🤖 AI Summary
This work investigates how prior information from a fixed external RGB camera can enhance the initial completeness and exploration efficiency of 3D scene graphs in robotic active exploration. The method models external camera observations as a Common Prior Map (CPM), constructing semantic and geometric priors before exploration begins. A hardware-agnostic, RGB-only multi-view fusion framework seamlessly integrates both onboard and external viewpoints to enable incremental 3D scene graph generation. The key innovation lies in leveraging a fixed external camera as a universal prior source without requiring hardware modifications, coupled with a semantic uncertainty–guided active exploration strategy driven by partial scene graphs.
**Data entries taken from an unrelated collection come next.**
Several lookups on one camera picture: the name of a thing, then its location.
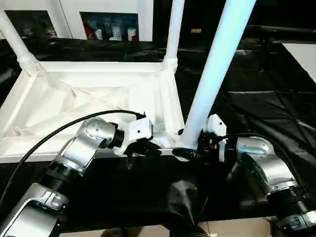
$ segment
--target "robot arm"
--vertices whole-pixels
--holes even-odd
[[[316,207],[298,185],[286,163],[275,154],[273,145],[254,136],[229,138],[227,146],[224,137],[229,137],[226,136],[224,122],[217,115],[212,115],[206,121],[197,150],[176,148],[173,154],[202,162],[218,157],[218,161],[223,162],[225,151],[235,150],[237,160],[254,175],[275,211],[281,230],[294,236],[316,233]]]
[[[260,137],[239,137],[236,150],[261,187],[282,231],[294,236],[315,233],[316,208],[275,154],[273,145]]]
[[[122,130],[98,117],[85,120],[3,222],[0,237],[50,237],[59,233],[59,216],[69,203],[71,185],[84,175],[98,148],[113,148],[121,155],[130,144],[152,135],[148,118],[133,121]]]

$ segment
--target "red object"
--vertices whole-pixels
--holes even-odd
[[[85,34],[87,35],[88,40],[94,40],[94,34],[91,28],[89,27],[89,25],[87,23],[84,23],[83,26],[84,26]]]
[[[138,36],[137,35],[136,36],[132,36],[132,41],[133,42],[138,42],[139,41]]]

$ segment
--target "black fabric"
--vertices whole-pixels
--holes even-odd
[[[41,61],[160,62],[165,44],[99,40],[27,39]],[[180,48],[176,83],[187,118],[207,58],[208,45]],[[19,75],[13,52],[0,42],[1,103]],[[280,44],[239,45],[211,113],[229,132],[259,132],[284,144],[290,167],[316,197],[316,84]],[[137,158],[127,170],[125,159],[95,160],[76,184],[66,211],[66,231],[164,223],[192,228],[199,220],[273,215],[267,201],[254,192],[243,167],[228,185],[224,165],[201,166],[173,157]],[[14,164],[0,165],[3,190]],[[2,217],[40,173],[45,162],[23,166]]]

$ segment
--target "floor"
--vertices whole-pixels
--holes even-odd
[[[210,221],[199,225],[210,237],[271,237],[267,218]],[[66,233],[60,237],[101,237],[103,231]],[[146,226],[138,237],[169,237],[169,231],[163,226]]]

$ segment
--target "white cylindrical pole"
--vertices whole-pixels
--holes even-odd
[[[256,0],[226,0],[178,147],[195,149]]]
[[[35,67],[36,58],[29,52],[3,9],[0,9],[0,30],[16,54],[20,66],[24,69]]]
[[[170,15],[167,51],[164,60],[177,64],[177,52],[180,38],[182,15],[185,0],[173,0]]]

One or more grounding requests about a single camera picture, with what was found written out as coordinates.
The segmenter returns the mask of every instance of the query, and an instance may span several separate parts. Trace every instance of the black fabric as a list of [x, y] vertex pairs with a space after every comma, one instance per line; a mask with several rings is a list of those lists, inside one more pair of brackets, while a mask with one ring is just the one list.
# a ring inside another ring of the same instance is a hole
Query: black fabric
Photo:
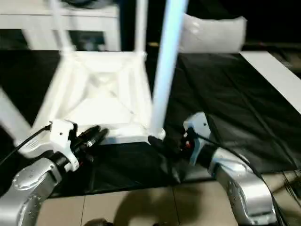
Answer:
[[31, 125], [59, 60], [58, 51], [0, 51], [0, 85]]
[[182, 122], [203, 111], [217, 141], [246, 156], [260, 172], [301, 167], [301, 116], [239, 54], [178, 58], [165, 121], [177, 146]]
[[[0, 52], [0, 58], [1, 85], [32, 123], [59, 55], [56, 51], [18, 51]], [[151, 89], [156, 65], [157, 52], [148, 50], [146, 69]], [[179, 55], [165, 121], [165, 144], [169, 149], [178, 147], [183, 121], [198, 111], [206, 113], [212, 138], [245, 155], [260, 172], [300, 167], [300, 115], [239, 54]], [[2, 159], [12, 149], [12, 143], [3, 131], [0, 133], [5, 149], [0, 153]], [[203, 168], [186, 162], [168, 163], [146, 143], [99, 146], [94, 154], [95, 161], [70, 173], [55, 189], [54, 197], [210, 178]], [[0, 168], [1, 193], [16, 172], [29, 163], [16, 153]]]

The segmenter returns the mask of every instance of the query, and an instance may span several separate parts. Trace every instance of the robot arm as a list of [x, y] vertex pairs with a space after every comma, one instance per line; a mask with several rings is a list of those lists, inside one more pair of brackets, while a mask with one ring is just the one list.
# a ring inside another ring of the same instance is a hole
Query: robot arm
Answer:
[[[64, 130], [62, 125], [69, 128], [65, 139], [54, 139], [55, 133], [63, 135], [60, 132]], [[100, 142], [108, 132], [96, 126], [76, 137], [76, 130], [77, 125], [69, 121], [52, 123], [50, 137], [55, 153], [49, 158], [39, 159], [16, 174], [10, 189], [0, 198], [1, 226], [35, 225], [42, 203], [68, 171], [75, 171], [79, 161], [89, 157], [86, 150]]]
[[241, 158], [226, 149], [208, 145], [199, 137], [210, 136], [205, 114], [193, 115], [184, 122], [184, 127], [182, 151], [191, 153], [190, 162], [207, 168], [209, 174], [222, 185], [238, 224], [255, 226], [277, 223], [272, 195], [264, 181]]

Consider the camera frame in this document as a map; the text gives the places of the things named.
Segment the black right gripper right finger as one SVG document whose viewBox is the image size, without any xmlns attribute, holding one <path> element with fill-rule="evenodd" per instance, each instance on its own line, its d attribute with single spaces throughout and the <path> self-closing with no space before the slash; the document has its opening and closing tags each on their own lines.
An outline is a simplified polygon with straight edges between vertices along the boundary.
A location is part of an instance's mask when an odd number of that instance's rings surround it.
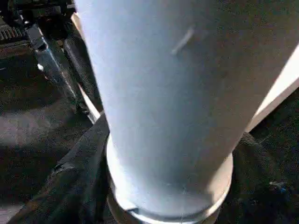
<svg viewBox="0 0 299 224">
<path fill-rule="evenodd" d="M 297 224 L 299 190 L 249 133 L 233 151 L 233 174 L 218 224 Z"/>
</svg>

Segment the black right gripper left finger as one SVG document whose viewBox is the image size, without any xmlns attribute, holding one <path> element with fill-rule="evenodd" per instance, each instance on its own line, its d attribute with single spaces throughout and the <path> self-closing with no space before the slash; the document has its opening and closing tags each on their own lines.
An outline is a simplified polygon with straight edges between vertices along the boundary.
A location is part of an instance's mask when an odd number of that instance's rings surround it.
<svg viewBox="0 0 299 224">
<path fill-rule="evenodd" d="M 108 193 L 105 115 L 57 163 L 41 190 L 10 224 L 98 224 Z"/>
</svg>

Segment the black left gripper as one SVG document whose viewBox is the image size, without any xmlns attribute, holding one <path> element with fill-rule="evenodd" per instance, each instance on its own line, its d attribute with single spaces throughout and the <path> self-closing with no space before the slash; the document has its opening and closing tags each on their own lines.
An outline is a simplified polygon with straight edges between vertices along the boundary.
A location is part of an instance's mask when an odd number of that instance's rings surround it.
<svg viewBox="0 0 299 224">
<path fill-rule="evenodd" d="M 8 57 L 14 47 L 27 45 L 35 55 L 38 69 L 71 108 L 88 116 L 90 111 L 71 67 L 95 108 L 101 112 L 103 106 L 85 42 L 78 36 L 68 36 L 74 12 L 73 0 L 2 0 L 0 57 Z"/>
</svg>

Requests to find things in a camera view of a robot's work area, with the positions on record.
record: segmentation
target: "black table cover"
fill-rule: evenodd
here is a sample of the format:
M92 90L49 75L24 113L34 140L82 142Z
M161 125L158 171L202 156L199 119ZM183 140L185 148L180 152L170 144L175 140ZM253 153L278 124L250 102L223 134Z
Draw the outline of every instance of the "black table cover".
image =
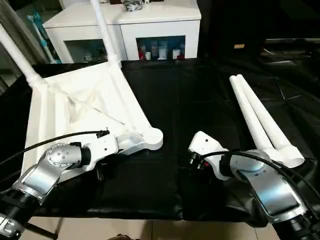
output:
M38 65L43 77L87 64ZM151 125L162 130L163 147L104 162L104 180L95 170L57 186L37 216L170 219L267 224L250 187L220 181L211 170L190 174L188 146L204 131L229 150L255 145L229 82L242 74L291 143L308 159L296 168L319 189L320 61L304 59L189 59L125 61L122 71ZM0 96L0 149L4 160L24 148L32 90L20 77ZM22 158L0 165L0 187L16 180ZM312 204L314 196L299 183Z

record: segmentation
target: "robotic arm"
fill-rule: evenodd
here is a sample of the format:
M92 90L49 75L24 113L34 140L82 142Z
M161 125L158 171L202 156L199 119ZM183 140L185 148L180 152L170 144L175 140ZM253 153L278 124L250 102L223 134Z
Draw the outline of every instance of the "robotic arm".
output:
M119 151L117 139L108 134L81 147L80 143L55 144L30 167L0 200L0 236L18 239L34 212L70 169L92 170L96 163Z
M191 164L197 156L227 151L218 141L199 131L189 146L193 153ZM261 150L246 153L271 162ZM314 219L305 203L286 179L267 164L238 155L214 155L205 160L211 165L214 175L223 181L237 178L251 185L255 199L264 215L272 224L281 240L319 240L320 221Z

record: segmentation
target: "white pipe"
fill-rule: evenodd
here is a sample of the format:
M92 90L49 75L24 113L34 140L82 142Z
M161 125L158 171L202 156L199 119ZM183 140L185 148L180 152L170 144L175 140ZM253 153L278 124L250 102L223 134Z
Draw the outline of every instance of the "white pipe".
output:
M43 81L38 73L33 69L28 60L19 50L15 42L11 39L5 28L0 23L0 43L18 65L30 86L37 85Z
M276 121L266 110L265 106L261 103L244 77L241 74L237 75L236 77L238 82L241 84L244 94L254 110L255 115L270 138L273 146L282 154L283 157L286 158L283 164L289 168L301 165L305 159L300 151L290 143L286 135L281 131Z
M231 76L229 80L256 148L267 153L272 160L283 162L282 156L274 149L264 128L252 109L239 79L236 76Z
M99 0L90 0L90 1L91 1L93 10L95 12L98 25L100 26L102 40L104 43L104 47L106 49L108 62L110 62L111 64L119 64L121 67L121 62L119 61L118 56L116 55L116 52L113 48L112 41L108 31L108 26L100 8L100 2Z

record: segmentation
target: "table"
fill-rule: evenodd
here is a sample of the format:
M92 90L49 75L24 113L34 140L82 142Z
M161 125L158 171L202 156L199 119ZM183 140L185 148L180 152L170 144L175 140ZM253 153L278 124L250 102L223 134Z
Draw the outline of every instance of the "table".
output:
M98 181L95 171L54 189L37 216L73 218L170 219L267 224L250 188L222 182L213 173L190 174L188 146L204 131L229 150L254 149L254 143L229 83L243 74L280 128L305 155L320 157L319 61L264 63L257 59L124 61L122 71L141 108L162 130L163 147L108 159ZM43 77L86 64L34 66ZM25 144L31 90L23 77L0 96L1 152L8 157ZM0 167L0 187L19 176L22 158ZM296 170L319 190L318 161ZM300 185L311 203L317 200Z
M197 57L201 13L196 0L151 2L134 12L126 12L122 4L106 3L101 10L121 60L139 60L137 39L167 36L185 36L185 58ZM67 7L43 27L63 63L83 62L92 46L103 48L90 2Z

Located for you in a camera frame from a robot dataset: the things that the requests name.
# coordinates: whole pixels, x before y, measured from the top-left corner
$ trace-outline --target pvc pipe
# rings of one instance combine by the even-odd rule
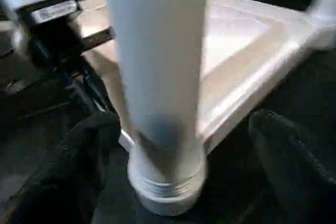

Experiments demonstrate that a single external camera can improve initial object recall by up to 79%, substantially boosting both exploration efficiency and scene graph completeness.
📝 Abstract
Commonly available prior information, such as BIM models, floor plans, and remote sensing images, can provide valuable geometric and semantic context for autonomous robotic systems. In this paper, we treat observations from fixed external RGB cameras as Common Prior Maps (CPMs): wide-field views of the environment that initialize a semantic and geometric scene prior before any robot motion begins. We present an RGB-only framework for active, incremental 3D scene graph (3DSG) generation that seamlessly fuses observations from both onboard robot cameras and fixed external cameras within a single hardware-agnostic pipeline. By relying solely on RGB observations processed by a feed-forward 3D reconstruction model, the system treats all cameras - onboard or external - identically, requiring no hardware modifications. A graph-based active semantic exploration framework then directly leverages the partial scene graph to guide the robot toward regions of high semantic uncertainty, progressively completing and refining the prior. Experiments demonstrate that bootstrapping the scene graph with even a single external camera increases initial object recall by up to +79%, and that the richer context of the prior significantly improves the efficiency of subsequent active exploration.